Idempotent and adjoint Good day to everyone,
I have the next doubt about this problem: "Given the functors $G:A\rightarrow X$ and $K:X\rightarrow A$ and natural transformations $\alpha:KG\rightarrow I_{A}$, $\varrho:I_{X}\rightarrow GK$ such that $G\alpha\cdot\varrho G=1_{G}:G\rightarrow GKG\rightarrow G$.
Prove that $\alpha K\cdot K\varrho$ is and idempotent in $A^{X}$ (Category of functors of X to A) and $G$ has a left adjoint if and only if  $\alpha K\cdot K\varrho$ splits "
The idea for the first partis that I define:
$\varphi:A(Kx,a)\rightarrow X(x,Ga)$ by $\varphi(h)=G(h)\circ\varrho_{x}$
and
$\psi:X(x,Ga)\rightarrow A(Kx,a)$ by $\psi(f)=\alpha_{a}\circ K(f)$
I am going to have $\varphi\circ\psi=1$ with this i have that $\psi\circ\varphi$ is idempotent and it follows that $\alpha K\cdot K\varrho$ is an idempotent.
For the second part, if $G$ has a left adjoint then we have the next natural isomorphism
$\phi:A(Fx,a)\rightarrow X(x,Ga)$ and natural transformations $\epsilon:FG\rightarrow I_{A}$  and $\eta:I_{X}\rightarrow GF$, for $a=Kx$, I define $\theta_{x}=\phi^{-1}(\varrho_{x})=\epsilon_{Kx}\circ F\varrho_{x}$ for all $x\in Obj(X) $.
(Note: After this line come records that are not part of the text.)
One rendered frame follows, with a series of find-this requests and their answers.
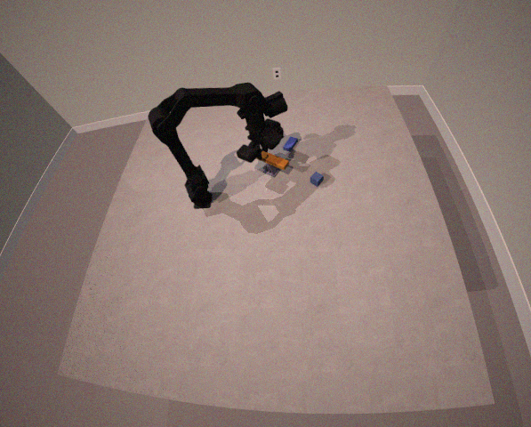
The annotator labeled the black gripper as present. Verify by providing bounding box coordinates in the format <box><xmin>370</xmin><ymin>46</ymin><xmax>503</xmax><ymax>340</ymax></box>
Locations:
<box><xmin>237</xmin><ymin>119</ymin><xmax>280</xmax><ymax>163</ymax></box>

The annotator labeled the orange bar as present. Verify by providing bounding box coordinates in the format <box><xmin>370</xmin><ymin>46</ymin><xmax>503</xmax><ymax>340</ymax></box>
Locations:
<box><xmin>260</xmin><ymin>151</ymin><xmax>289</xmax><ymax>170</ymax></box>

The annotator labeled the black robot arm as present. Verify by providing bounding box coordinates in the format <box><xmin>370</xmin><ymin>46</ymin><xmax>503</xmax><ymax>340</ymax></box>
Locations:
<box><xmin>148</xmin><ymin>83</ymin><xmax>288</xmax><ymax>209</ymax></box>

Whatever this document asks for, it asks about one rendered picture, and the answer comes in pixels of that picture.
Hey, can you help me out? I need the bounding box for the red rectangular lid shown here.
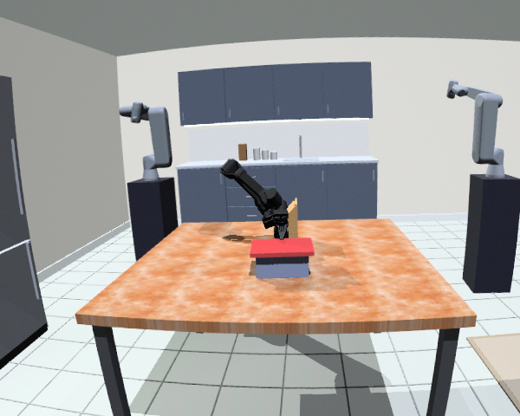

I mean $\theta=\epsilon_{K}\cdot F\varrho:F\rightarrow K$ is a natural transformation.
For $\psi:X(x,Ga)\rightarrow A(Kx,a)$, I set $a=Kx$, i define $\beta_{x}=\psi(\eta_{x})=\alpha_{Fx}\circ K\eta_{x}$ 
I mean $\beta=\alpha_{F}\cdot K\eta:K\rightarrow F$ is another natural transformation.
I am lost when i want to prove that $\alpha K\cdot K\varrho=\theta\cdot\beta$ and $\beta\cdot\theta=1$, I don't if that is correct, any suggestion will be well received and thank you for your time!!!
 A: This is not a complete answer only how to prove one of the specific identities you asked about.
Since it is difficult to draw diagrams on here, I will write it as an equation:
$(\theta \cdot \beta  )_{x} = \epsilon_{K(x)} F(\rho_x) \alpha_{F(x)} K(\eta_x)\\
\phantom{(\theta \cdot \beta  )_{x}} = \alpha_{K(x)} KG(\epsilon_{K(x)}F(\rho_X))K(\eta_X)\qquad \text{by naturality of $\alpha$}\\
\phantom{(\theta \cdot \beta  )_{x}} = \alpha_{K(x)} KG(\epsilon_{K(x)})K(GF(\rho_X)\eta_X)\\
\phantom{(\theta \cdot \beta  )_{x}} = \alpha_{K(x)} KG(\epsilon_{K(x)})K( \eta_{GK(x)}\rho_X)\qquad \text{by naturality of $\eta$}\\
\phantom{(\theta \cdot \beta  )_{x}} = \alpha_{K(x)} K(G(\epsilon_{K(x)})\eta_{GK(x)})K(\rho_X )\\
\phantom{(\theta \cdot \beta  )_{x}} = \alpha_{K(x)} K(\rho_X )\qquad \qquad \qquad\qquad\text{by the triangular identity}\\
\phantom{(\theta \cdot \beta  )_{x}} = ((\alpha K)\cdot (K\rho))_x$
The other identity is obtained in a similar way by swapping $\eta$ and $\rho$, and $\epsilon$ and $\alpha$.